AIM OF THE TASK
Output the line containing "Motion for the" exactly. Do the same for every line after it through the end of the material, and output nothing else.

MATERIAL PROVIDED
* * * *

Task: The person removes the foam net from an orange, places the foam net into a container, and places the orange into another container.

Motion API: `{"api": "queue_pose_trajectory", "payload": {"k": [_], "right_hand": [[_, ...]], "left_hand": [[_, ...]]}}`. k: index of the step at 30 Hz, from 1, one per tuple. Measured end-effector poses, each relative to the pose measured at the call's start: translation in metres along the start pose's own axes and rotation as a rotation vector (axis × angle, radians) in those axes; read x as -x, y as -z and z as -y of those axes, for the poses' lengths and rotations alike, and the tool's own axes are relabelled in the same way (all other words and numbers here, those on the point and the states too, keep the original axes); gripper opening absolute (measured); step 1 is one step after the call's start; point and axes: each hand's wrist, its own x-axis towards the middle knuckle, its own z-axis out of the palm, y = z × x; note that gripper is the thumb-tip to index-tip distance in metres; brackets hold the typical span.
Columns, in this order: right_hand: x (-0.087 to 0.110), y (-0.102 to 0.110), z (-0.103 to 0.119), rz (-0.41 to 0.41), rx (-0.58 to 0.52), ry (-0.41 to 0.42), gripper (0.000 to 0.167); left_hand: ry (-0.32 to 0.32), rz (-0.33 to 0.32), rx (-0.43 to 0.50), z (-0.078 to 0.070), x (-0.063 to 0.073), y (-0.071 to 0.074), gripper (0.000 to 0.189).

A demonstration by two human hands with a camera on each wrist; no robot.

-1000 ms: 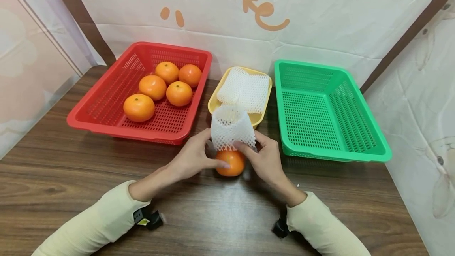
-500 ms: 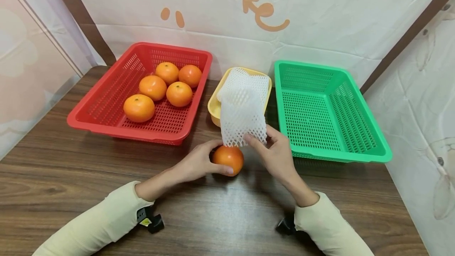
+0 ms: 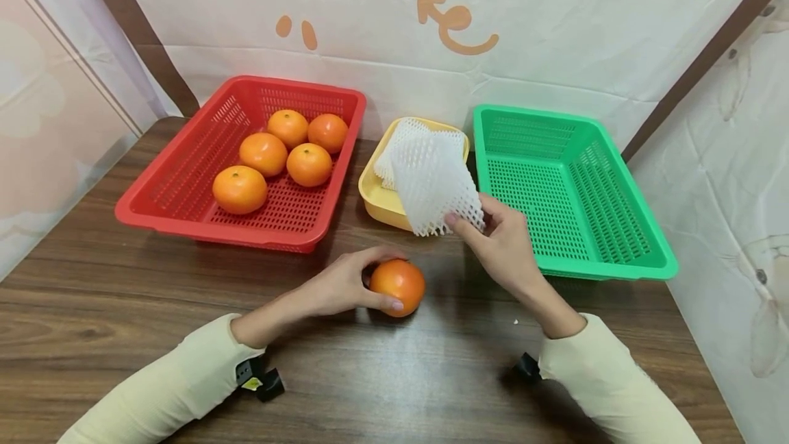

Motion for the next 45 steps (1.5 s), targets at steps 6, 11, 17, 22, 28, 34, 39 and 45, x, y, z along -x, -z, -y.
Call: {"api": "queue_pose_trajectory", "payload": {"k": [6,11,17,22,28,34,39,45], "right_hand": [[-0.012,0.007,0.004,0.009,0.116,-0.013,0.03],[-0.021,0.015,0.009,0.028,0.176,-0.041,0.032],[-0.034,0.022,0.015,0.068,0.226,-0.062,0.031],[-0.049,0.026,0.014,0.132,0.296,-0.058,0.027],[-0.069,0.03,0.01,0.207,0.404,-0.098,0.026],[-0.086,0.032,0.01,0.288,0.493,-0.083,0.022],[-0.099,0.028,0.006,0.354,0.551,-0.072,0.022],[-0.111,0.022,-0.006,0.399,0.601,-0.035,0.029]], "left_hand": [[-0.042,-0.063,0.047,-0.002,0.006,0.003,0.063],[-0.064,-0.106,0.08,-0.011,0.012,0.01,0.067],[-0.063,-0.122,0.087,-0.024,0.018,0.024,0.076],[-0.058,-0.129,0.1,-0.031,0.024,0.04,0.081],[-0.078,-0.177,0.168,-0.038,0.03,0.064,0.078],[-0.091,-0.265,0.153,-0.037,0.036,0.088,0.079],[-0.066,-0.333,0.122,-0.028,0.039,0.106,0.079],[0.022,-0.378,0.123,-0.014,0.04,0.127,0.08]]}}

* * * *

RESPONSE FOR THIS EXERCISE
Motion for the next 45 steps (1.5 s), targets at steps 6, 11, 17, 22, 28, 34, 39 and 45, x, y, z along -x, -z, -y.
Call: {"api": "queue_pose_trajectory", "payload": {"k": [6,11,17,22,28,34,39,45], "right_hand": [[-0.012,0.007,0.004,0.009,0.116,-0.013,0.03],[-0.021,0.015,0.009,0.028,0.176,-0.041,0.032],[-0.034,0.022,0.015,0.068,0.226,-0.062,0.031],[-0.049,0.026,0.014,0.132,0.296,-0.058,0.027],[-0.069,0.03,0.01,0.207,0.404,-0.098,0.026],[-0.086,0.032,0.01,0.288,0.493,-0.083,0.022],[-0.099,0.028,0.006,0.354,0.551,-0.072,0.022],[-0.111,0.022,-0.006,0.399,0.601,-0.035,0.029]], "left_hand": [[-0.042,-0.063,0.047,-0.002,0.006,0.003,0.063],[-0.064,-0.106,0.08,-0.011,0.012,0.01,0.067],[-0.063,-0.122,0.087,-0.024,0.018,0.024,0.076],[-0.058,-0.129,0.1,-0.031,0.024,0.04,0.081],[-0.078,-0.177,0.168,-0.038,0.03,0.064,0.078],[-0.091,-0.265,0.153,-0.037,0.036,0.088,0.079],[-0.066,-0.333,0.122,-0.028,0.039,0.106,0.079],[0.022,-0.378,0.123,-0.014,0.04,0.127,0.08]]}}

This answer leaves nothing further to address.